Action item →
Transcribe all the data, leaving each word as it is.

Data extract →
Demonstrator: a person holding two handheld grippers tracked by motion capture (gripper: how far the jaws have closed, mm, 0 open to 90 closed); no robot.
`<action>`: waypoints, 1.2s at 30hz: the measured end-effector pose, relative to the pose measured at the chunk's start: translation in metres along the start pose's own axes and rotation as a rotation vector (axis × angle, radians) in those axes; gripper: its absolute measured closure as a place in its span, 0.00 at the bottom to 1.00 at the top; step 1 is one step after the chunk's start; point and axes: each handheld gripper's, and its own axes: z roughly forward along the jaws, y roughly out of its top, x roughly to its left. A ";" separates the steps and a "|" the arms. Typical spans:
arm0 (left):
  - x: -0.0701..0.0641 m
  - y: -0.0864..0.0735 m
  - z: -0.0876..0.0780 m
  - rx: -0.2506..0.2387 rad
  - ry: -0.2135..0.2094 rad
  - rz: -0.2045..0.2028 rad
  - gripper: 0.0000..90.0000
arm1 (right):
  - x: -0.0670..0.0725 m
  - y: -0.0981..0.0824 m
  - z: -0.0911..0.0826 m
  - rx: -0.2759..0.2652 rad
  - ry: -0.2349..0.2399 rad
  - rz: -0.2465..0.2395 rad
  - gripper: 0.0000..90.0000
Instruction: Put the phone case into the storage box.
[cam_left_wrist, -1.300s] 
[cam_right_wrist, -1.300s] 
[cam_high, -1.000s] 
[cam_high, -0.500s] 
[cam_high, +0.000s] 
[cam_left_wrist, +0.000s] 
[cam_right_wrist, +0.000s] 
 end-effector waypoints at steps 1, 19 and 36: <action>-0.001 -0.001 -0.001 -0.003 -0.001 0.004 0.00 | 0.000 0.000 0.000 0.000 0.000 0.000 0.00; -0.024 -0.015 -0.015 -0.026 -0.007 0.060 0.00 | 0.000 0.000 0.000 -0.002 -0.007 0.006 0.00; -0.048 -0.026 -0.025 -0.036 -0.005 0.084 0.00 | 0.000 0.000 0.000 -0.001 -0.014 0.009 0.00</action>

Response →
Demonstrator: a person holding two handheld grippers tracked by motion capture (gripper: how far the jaws have closed, mm, 0 open to 90 closed); no robot.
`<action>`: waypoints, 1.2s at 30hz: the measured end-effector pose, relative to the pose measured at the chunk's start: translation in metres along the start pose's own axes and rotation as a rotation vector (axis × angle, radians) in those axes; gripper: its absolute measured closure as a place in its span, 0.00 at the bottom to 1.00 at the top; step 1 is one step after the chunk's start; point and axes: each handheld gripper's, and its own axes: z roughly forward along the jaws, y roughly out of its top, x roughly to its left. A ";" separates the steps and a "|" the arms. Typical spans:
arm0 (left):
  - x: -0.0701..0.0641 m
  - y: -0.0864..0.0735 m
  - z: -0.0876..0.0780 m
  - rx: -0.2506..0.2387 rad
  - ry: -0.2135..0.2094 rad
  - rz: -0.2045..0.2028 rad
  - gripper: 0.0000..90.0000
arm1 (right):
  - x: -0.0670..0.0725 m
  - y: -0.0981..0.0824 m
  - z: -0.0911..0.0826 m
  - rx: -0.2759..0.2652 rad
  - ry: -0.2349..0.2399 rad
  - rz: -0.2465..0.2395 rad
  - gripper: 0.0000..90.0000
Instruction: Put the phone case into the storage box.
[cam_left_wrist, -1.300s] 
[cam_right_wrist, -1.300s] 
[cam_high, -1.000s] 
[cam_high, -0.500s] 
[cam_high, +0.000s] 
[cam_left_wrist, +0.000s] 
[cam_right_wrist, +0.000s] 
 end-effector waypoints at steps 1, 19 and 36: <action>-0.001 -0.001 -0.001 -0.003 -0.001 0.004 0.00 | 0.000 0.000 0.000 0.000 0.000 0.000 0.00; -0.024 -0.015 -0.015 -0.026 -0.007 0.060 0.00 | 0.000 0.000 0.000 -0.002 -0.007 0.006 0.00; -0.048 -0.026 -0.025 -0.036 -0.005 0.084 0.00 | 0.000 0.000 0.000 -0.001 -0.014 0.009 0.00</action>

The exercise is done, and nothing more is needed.